Extracted records
------------------------------------------------------------

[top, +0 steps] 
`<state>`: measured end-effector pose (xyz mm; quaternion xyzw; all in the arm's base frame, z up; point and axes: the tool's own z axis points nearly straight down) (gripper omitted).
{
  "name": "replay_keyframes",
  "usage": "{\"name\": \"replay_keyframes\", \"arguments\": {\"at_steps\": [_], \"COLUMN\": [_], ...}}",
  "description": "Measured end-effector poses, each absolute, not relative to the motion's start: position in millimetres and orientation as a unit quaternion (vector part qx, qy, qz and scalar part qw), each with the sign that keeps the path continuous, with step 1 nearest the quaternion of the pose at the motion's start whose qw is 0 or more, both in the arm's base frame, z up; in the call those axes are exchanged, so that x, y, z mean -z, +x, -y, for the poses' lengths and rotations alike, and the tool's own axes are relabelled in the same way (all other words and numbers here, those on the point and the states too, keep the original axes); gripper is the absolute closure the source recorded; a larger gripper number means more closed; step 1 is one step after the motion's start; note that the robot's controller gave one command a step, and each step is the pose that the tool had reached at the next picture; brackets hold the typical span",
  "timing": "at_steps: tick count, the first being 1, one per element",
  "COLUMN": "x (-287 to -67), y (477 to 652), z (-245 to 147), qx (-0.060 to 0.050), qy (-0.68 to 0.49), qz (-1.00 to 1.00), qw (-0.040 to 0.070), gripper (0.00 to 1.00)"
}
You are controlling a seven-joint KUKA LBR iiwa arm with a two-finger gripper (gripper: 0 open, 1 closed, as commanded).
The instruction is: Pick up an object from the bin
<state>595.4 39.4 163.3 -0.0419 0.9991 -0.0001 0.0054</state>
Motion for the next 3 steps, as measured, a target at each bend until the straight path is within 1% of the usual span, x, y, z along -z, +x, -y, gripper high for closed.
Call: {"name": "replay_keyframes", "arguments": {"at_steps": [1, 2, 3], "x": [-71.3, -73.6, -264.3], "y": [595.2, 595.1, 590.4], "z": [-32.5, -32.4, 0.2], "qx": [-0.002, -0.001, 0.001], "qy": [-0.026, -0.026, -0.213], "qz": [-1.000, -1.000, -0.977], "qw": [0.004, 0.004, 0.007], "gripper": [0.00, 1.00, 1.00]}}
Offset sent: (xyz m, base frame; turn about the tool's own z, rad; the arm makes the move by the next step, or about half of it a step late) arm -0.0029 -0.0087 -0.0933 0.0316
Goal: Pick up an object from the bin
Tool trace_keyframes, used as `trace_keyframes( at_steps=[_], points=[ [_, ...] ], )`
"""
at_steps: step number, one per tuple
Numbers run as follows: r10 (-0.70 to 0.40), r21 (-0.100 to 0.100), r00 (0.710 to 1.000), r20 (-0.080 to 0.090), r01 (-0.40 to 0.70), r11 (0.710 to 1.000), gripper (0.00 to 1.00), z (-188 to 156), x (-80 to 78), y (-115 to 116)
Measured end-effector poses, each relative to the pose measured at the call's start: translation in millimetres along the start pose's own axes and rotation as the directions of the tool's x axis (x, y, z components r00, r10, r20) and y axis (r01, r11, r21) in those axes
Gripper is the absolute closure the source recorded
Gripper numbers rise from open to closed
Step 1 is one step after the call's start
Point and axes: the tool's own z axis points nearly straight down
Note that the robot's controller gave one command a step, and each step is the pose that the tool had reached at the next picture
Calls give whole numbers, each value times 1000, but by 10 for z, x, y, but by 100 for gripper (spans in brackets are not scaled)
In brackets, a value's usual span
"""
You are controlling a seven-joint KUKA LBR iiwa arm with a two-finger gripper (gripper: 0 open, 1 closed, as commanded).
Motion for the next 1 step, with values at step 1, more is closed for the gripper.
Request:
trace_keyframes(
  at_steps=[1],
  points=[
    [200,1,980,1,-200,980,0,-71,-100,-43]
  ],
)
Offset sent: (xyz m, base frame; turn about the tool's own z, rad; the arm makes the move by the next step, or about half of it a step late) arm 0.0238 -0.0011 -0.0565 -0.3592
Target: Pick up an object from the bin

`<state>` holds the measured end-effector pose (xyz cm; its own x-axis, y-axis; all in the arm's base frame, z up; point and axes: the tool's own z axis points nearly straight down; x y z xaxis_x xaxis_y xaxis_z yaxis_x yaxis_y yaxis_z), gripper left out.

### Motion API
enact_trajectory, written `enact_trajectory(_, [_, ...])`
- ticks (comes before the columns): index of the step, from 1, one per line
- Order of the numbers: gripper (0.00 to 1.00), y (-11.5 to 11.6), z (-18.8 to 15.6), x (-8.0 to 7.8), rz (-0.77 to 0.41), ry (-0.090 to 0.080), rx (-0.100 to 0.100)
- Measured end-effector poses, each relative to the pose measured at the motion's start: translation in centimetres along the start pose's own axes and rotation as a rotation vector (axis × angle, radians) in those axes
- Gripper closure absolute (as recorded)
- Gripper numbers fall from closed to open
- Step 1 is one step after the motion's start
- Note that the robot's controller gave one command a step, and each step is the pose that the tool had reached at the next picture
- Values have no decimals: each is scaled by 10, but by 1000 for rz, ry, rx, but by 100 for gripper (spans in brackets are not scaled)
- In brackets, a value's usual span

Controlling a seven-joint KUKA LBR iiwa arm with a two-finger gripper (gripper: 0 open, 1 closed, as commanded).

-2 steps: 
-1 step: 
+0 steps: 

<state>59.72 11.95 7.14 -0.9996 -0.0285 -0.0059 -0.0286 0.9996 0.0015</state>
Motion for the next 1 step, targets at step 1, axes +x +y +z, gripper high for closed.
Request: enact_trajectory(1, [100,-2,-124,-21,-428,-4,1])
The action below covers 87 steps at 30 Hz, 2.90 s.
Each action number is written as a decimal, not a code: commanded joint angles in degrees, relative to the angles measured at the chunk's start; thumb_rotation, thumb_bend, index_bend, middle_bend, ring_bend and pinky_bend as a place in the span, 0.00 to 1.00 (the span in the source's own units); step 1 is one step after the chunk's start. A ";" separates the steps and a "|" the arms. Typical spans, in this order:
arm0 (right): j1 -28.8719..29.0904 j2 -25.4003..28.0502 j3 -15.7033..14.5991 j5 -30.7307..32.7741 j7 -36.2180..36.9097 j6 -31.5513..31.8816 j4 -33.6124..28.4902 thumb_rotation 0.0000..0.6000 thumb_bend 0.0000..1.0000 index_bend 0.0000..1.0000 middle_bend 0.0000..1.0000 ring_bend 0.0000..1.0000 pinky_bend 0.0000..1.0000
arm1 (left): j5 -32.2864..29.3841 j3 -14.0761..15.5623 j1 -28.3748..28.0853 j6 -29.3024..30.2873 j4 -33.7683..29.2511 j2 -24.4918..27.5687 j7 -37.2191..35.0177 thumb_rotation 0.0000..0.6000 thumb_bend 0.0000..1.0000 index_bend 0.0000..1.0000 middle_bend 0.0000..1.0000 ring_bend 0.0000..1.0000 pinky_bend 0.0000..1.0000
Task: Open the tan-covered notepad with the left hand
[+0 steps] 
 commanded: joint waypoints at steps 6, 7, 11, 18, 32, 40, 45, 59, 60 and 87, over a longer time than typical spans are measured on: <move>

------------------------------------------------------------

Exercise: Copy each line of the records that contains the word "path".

Output for this task:
  "description": "Measured end-effector poses, each absolute, not relative to the motion's start: position in millimetres and orientation as a unit quaternion (vector part qx, qy, qz and scalar part qw), each with the sign that keeps the path continuous, with step 1 nearest the quaternion of the pose at the motion's start whose qw is 0 or more, both in the arm's base frame, z up; in the call those axes are exchanged, so that x, y, z mean -z, +x, -y, for the poses' lengths and rotations alike, and the tool's own axes are relabelled in the same way (all other words and numbers here, those on the point and the states too, keep the original axes); gripper is the absolute closure the source recorded; a larger gripper number means more closed; step 1 is one step after the motion's start; note that the robot's controller gave one command a step, and each step is the pose that the tool had reached at the next picture; brackets hold the typical span",
Motion for the next 3 steps, as measured, a target at each bend until the straight path is within 1% of the usual span, x, y, z along -z, +x, -y, gripper high for closed.

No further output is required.